After Goran Hadzic returned to the dock, the defense called Amanda Celar as its next witness. During the war in Croatia Celar lived in Osijek and Beli Manastir. The Briton was married to a Serb she described as a ‘nationalist’, helped the Serb refugees in Baranja, she feared the Croat ‘rhetoric’ and the Croatian checkerboard flag. Celar wasn’t interested in the Serb Radical Party policy of advocating a Greater Serbia

Amanda Celar, defence witness at Goran Hadzic trialAmanda Celar, defence witness at Goran Hadzic trial

Goran Hadzic finally completed his marathon evidence that began on 3 July 2014. The defense called its next witness, Amanda Celar. She is a Briton married to Ilija Celar, a member of the Serb special defense forces in Baranja.

Celar’s written statement was admitted into evidence, and as per usual, the summary wasn’t read out in court. As a result, only the barest bones of her testimony were presented in the examination-in-chief. As Amanda Celar said, from 1987 to 1996 she lived first in Osijek, then in Jagodnjak and finally in Beli Manastir. According to her, she helped Serb refugees from other parts of Croatia by providing them with kitchen utensils or at least to offer them a cup of coffee to welcome them. Celar contested the report filed by Blandina Nega, the UN coordinator for civil affairs in Sector East. Nega ‘linked the rise of terrorism in the region with the arrival of Serb refuges from Bosnia and Croatia’. The witness claims that she never met any Serb refugees from Bosnia.

In a bid to corroborate the witness’s claim that the Western media were not covering the situation in Croatia objectively, the defense counsel showed an article published in the British newspaper The Independent in March 1992. The article states that the ‘self-proclaimed’ mayor of Beli Manastir Boro Zivanovic announced ‘that for the next thousand years, there would be the Serb Reich in Baranja’. According to the article, Serbs were not allowed to leave the area because of concerns that they might flee and never come back, 50 Hungarians and Croats were killed and Catholic churches were blown up. Amanda Celar argued that the claims in the text were not true at all.

As she recounted, during the conflict she sent numerous appeals to London and a letter to the UN with a warning that Croats were preparing to cross the Drava river. According to Celar, her husband Ilija Celar told her that; he had taken part in the fighting. After that, the witness met with the representatives of the Belgian Battalion in Beli Manastir. They had taken the military barracks, set up a security perimeter and did not have a clue about the events in the field, because they never went out on patrols, Celar said.

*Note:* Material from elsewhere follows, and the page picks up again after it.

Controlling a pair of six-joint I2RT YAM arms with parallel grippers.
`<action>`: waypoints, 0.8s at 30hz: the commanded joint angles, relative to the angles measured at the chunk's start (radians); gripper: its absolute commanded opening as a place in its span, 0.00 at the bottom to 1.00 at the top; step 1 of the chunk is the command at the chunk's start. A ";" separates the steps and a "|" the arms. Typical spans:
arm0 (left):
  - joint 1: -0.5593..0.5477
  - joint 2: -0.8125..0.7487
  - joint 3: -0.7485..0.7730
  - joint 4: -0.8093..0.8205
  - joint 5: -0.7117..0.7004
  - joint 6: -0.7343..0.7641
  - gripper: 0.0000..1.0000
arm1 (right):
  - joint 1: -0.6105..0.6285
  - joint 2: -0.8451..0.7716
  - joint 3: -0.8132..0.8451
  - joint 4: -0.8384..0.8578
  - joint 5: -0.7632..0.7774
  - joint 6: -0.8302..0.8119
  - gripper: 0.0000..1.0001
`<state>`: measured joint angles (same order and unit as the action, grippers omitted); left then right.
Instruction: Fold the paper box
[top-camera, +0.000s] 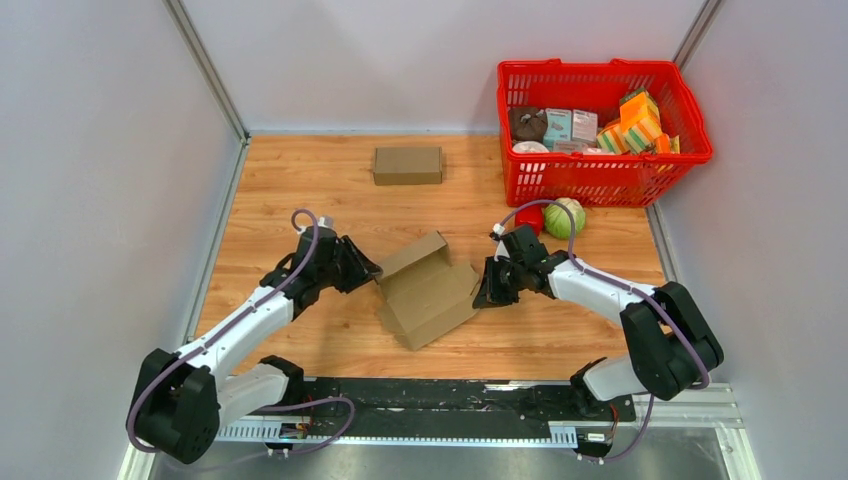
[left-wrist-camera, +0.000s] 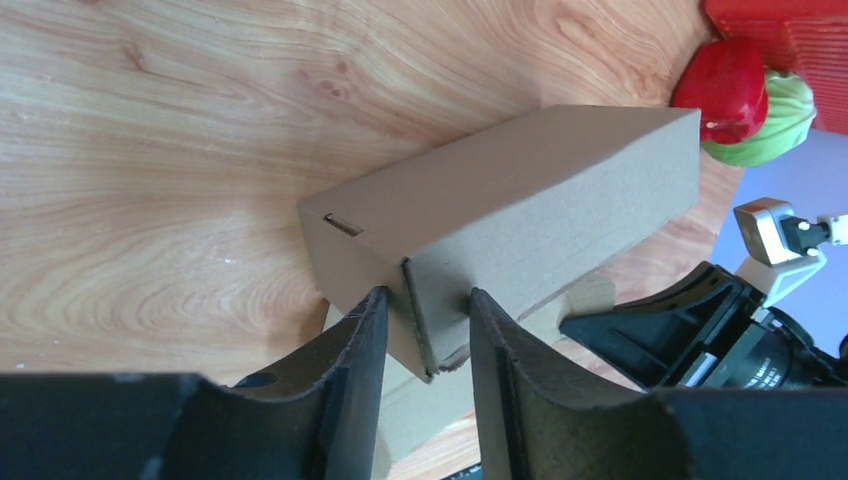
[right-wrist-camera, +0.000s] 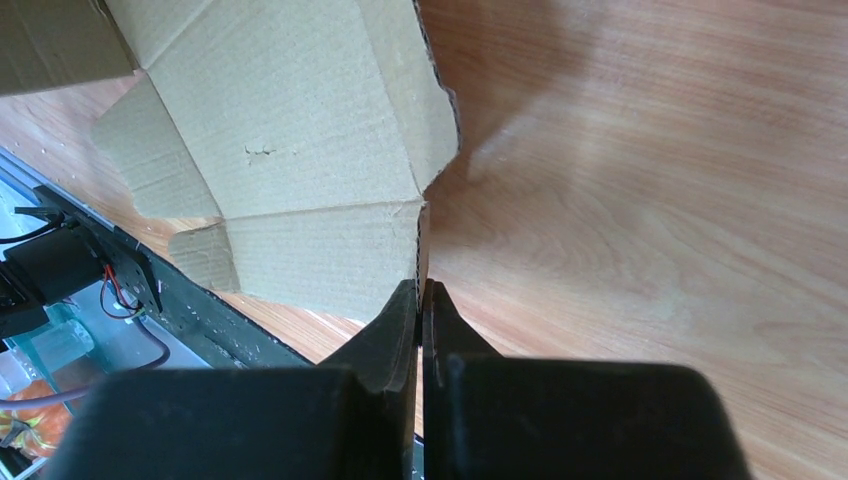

In the cross-examination, the witness said that she didn’t support the Serbian Democratic Party, that she was a ‘Serbophile’, and that her husband Ilija was a ‘nationalist’. Celar told the prosecutor that at the beginning of the conflict she heard the ‘rhetoric of the Croat side’, but not the Serb rhetoric about a Greater Serbia. The appearance of the Black Shirts in Osijek and the flying of flags with the Croatian checkerboard emblem were upsetting, Celar said, because they reminded her of World War II and the Independent State of Croatia. When the prosecutor brought up the inflammatory statements made by Vojislav Seselj and Milan Paroski, the witness said she had no interest in them because she was not into politics at all.

As Amanda Celar explained, she didn’t know about Hadzic’s statements about the expulsion of ‘Pavelic’s volunteers’, made twice in an interview to the newspapers Politika in September 1991. The witness herself gave a statement to the Belgrade TV. The footage was played in court, but she claimed some parts of the report weren’t true.

When she was asked if she had left Osijek voluntarily, Amanda Celar replied that she and her husband left because they were afraid. Celar’s husband was ‘targeted by the HOS because he was a member of the Serb Radical Party’. The defense will re-examine the witness tomorrow.